Browse Through
Paperback Sunday
1. I Am Charlotte Simmons by Tom Wolfe, paperback, published by Vintage, pp 688, Rs 500
2. The Piano Tuner by Daniel Mason, paperback, published by Picador, pp 304, Rs 650
3. The Castle by Franz Kafka, paperback, published by Vintage, pp 304, Rs 795
4. Queen of Dreams by Chitra Banerjee Divakaruni, paperback, published by Abacus, pp 320, Rs 595
5. Unforgiving Heights by Betsey Barnes, published by Penguin Books India, pp 371, Rs 595 1.
What the books are about
I Am Charlotte Simmons
Dupont University — the Olympian halls of learning housing the cream of America’s youth, the roseate Gothic spires and manicured lawns suffused with tradition — or so it appears to beautiful, brilliant Charlotte Simmons, a sheltered freshman from Sparta, North Carolina, who has come here on a full scholarship. But Charlotte soon learns that for the upper-crust coeds of Dupont, sex, cool, and kegs trump academic achievement every time. As Charlotte encounters Dupont’s elite — her roommate, Beverly, a fleshy, privileged Brahmin in lusty pursuit of lacrosse players; Jojo Johanssen, the only white starting player on Dupont’s godlike basketball team; the Young Turk of Saint Ray fraternity, Hoyt Thorpe, whose heady sense of entitlement and social domination is clinched by his accidental brawl with a bodyguard for the governor of California; and Adam Gellin, one of the Millennium Mutants who run the university’s ‘independent’ newspaper and who consider themselves the last bastion of intellectual endeavour on campus — she gains a new, revelatory sense of her own power, that of her difference and of her very innocence.
The Piano Tuner
On a misty London afternoon in 1886, piano tuner Edgar Drake receives a strange request from the War Office: he must leave his wife, and his quiet life in London, to travel to the jungles of Burma to tune a rare Erard grand piano. The piano belongs to Surgeon-Major Anthony Carroll, an enigmatic British officer, whose success at making peace in the war-torn Shan states is legendary, but whose unorthodox methods have begun to attract suspicion. So begins the journey of Edgar across Europe, the Red Sea, India, Burma, and into the remote highlands of Shan states. En route he is entranced by the Doctor’s letters and by the shifting cast of tale-spinners, soldiers and thieves who cross his path. As his captivation grows, however, so do his questions: about the Doctor’s true motives, about an enchanting and elusive woman who travels with him into the jungle, about why he came. And, ultimately, whether he will ever be able to return home unchanged to the woman who awaits him... Sensuous and lyrical, rich with passion and adventure, The Piano Tuner is a hypnotic tale of myth, romance and self-discovery.
The Castle
The Castle is the story of K, the unwanted Land Surveyor who is never to be admitted to the Castle nor accepted in the village, and yet cannot go home. As he encounters dualities of certainty and doubt, hope and fear, and reason and nonsense, K’s struggles in the absurd, labyrinthine world where he finds himself seem to reveal an inexplicable truth about the nature of existence. Kafka began The Castle in 1922 and it was never finished, yet this, the last of his three great novels, draws fascinating conclusions that make it feel strangely complete.
Queen of Dreams
In Queen of Dreams, Chitra Banerjee Divakaruni once more spins a fresh, spellbinding story of transformation. Rakhi, a young artist and divorced mother living in Berkeley, California, is struggling to keep her footing, with her family and her world in alarming transition. Her mother is a dream-teller, born with the ability to share and interpret the dreams of others, to foresee and guide them through their fates. This gift fascinates Rakhi, but also isolates her from her mother’s past in India and the dream world she inhabits, and she longs for something to bring them closer.
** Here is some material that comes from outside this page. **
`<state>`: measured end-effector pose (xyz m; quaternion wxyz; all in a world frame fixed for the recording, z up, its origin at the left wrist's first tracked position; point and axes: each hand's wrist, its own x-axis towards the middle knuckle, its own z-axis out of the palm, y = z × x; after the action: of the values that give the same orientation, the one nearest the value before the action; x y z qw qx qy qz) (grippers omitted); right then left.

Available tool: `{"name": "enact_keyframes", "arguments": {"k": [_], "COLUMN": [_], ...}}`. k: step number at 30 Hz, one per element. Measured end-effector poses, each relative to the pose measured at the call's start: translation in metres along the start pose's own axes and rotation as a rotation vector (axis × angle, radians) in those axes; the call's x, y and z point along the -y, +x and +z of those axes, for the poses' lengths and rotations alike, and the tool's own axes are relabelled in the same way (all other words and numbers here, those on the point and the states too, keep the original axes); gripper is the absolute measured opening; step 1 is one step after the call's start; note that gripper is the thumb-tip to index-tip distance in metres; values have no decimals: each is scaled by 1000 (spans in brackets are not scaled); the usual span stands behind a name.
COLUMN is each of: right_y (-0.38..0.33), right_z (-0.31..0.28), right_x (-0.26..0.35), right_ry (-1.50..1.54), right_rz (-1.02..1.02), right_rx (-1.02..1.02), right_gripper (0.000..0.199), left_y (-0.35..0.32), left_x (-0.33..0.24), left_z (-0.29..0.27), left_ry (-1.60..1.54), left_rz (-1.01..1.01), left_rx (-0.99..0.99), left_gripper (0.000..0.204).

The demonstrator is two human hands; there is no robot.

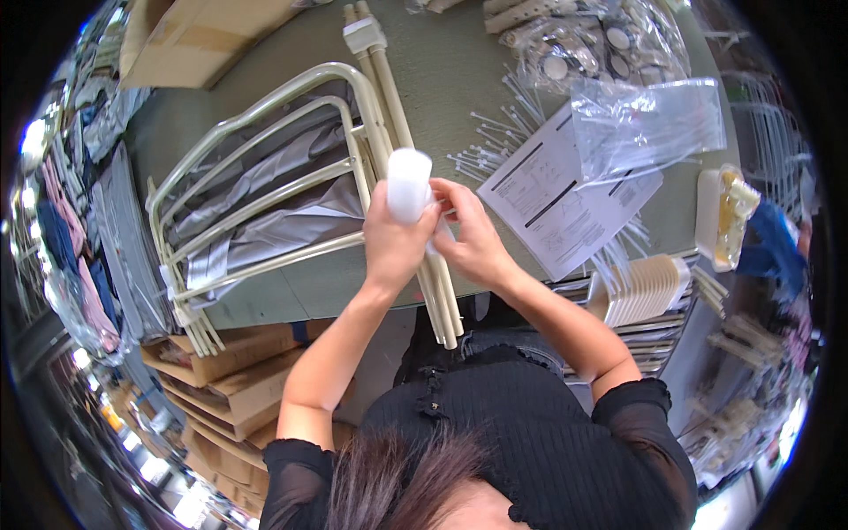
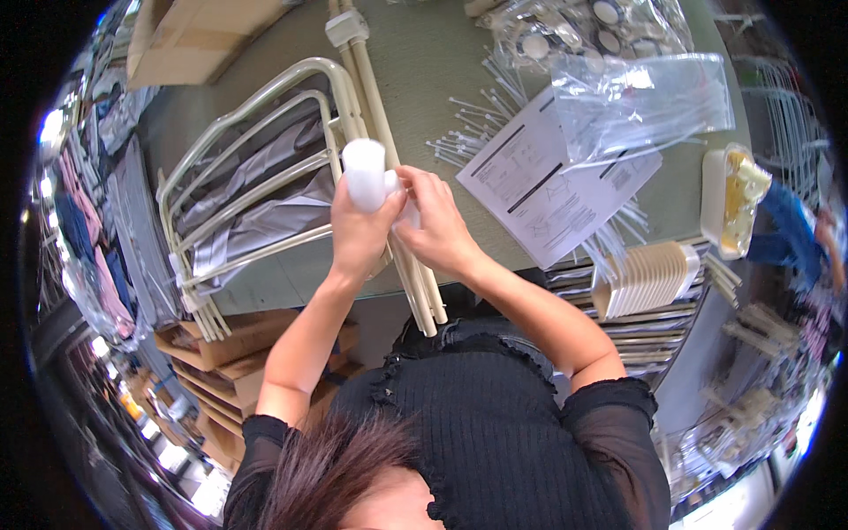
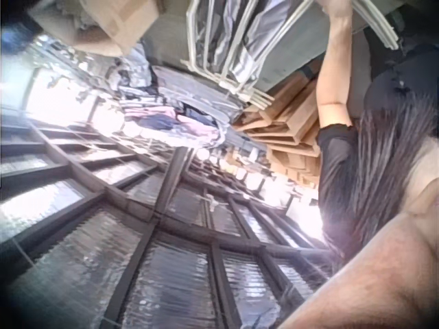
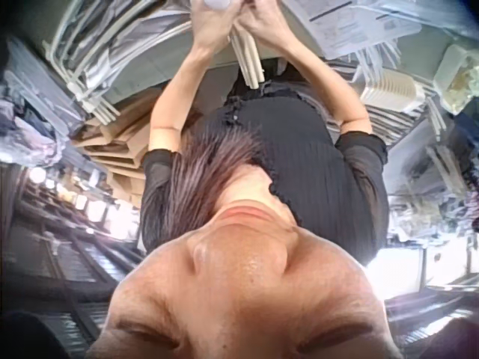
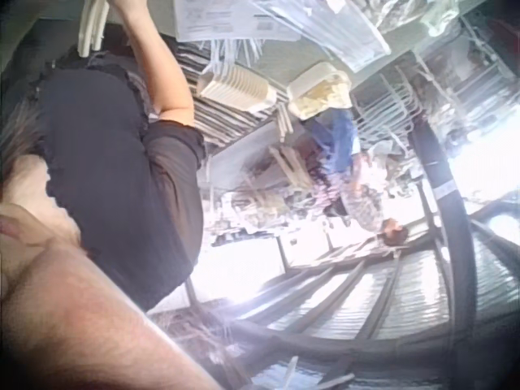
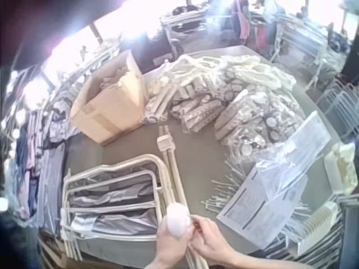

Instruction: The person assembles a metal frame by attaching plastic feet and securing it with zip ties. They then place the frame into a plastic bag and put the bag into a cardboard box.

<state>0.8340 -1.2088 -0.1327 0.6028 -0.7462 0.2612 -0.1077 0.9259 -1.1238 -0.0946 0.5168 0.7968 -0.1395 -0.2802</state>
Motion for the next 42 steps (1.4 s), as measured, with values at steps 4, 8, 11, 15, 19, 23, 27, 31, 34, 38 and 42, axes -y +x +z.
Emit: {"name": "enact_keyframes", "arguments": {"k": [4,8,11,15,19,23,27,31,34,38,42], "right_y": [20,34,37,38,36,37,31,41,35,29,23], "right_z": [-8,6,29,42,40,53,67,81,64,48,40], "right_x": [-16,-52,-54,-68,-62,-74,-75,-69,-63,-55,-43], "right_ry": [170,-79,-253,-373,-315,-288,-445,-313,113,755,732], "right_rz": [184,134,21,77,95,-47,-191,-74,83,510,451], "right_rx": [-4,-333,-492,-484,-490,-502,-402,-244,-98,-69,-48], "right_gripper": [60,49,42,44,44,35,19,18,25,32,37], "left_y": [48,121,177,193,201,189,175,170,170,170,177], "left_x": [-4,-31,-19,-36,-41,-50,-64,-75,-78,-80,-76], "left_z": [2,4,6,44,68,67,65,63,60,58,58], "left_ry": [-94,726,1343,1648,1764,1766,1802,1839,1829,1803,1758], "left_rz": [-171,214,662,288,26,-5,-20,7,28,52,41], "left_rx": [310,594,852,1194,1436,1449,1489,1463,1466,1441,1452], "left_gripper": [35,41,44,45,44,43,44,46,46,45,45]}}
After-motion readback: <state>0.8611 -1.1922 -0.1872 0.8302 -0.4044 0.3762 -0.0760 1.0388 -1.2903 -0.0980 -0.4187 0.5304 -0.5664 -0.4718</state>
Caught beneath the burden of her painful secret, Rakhi’s solace comes in the discovery, after her mother’s death, of her dream journals, which begin to open the long-closed doors to her past as Rakhi’s mother writes ‘A dream is a telegram from the hidden world’. In lush elegant prose, Divakaruni has crafted a vivid and enduring dream that reveals hidden truths about the world we live in, from which readers will be reluctant to wake.
Unforgiving Heights
Mitra Kittredge is a young, multi-lingual American diplomat in a small Himalayan kingdom. When her senior colleague is sent to Washington for medical treatment, political unrest begin to mount. Mona’s talents are tapped for negotiations at the very highest level. She enjoys the challenge, but there are other things on her mind: she and the new ambassador were well acquainted back in Turkey, and now that he has followed her to this posting, Mona must set the terms of their relationship. Meanwhile two of her best friends fall in love, or do they? When diplomat’s children are kidnapped, Mona finds herself deep in the mountains, unravelling more mysteries than she knew existed.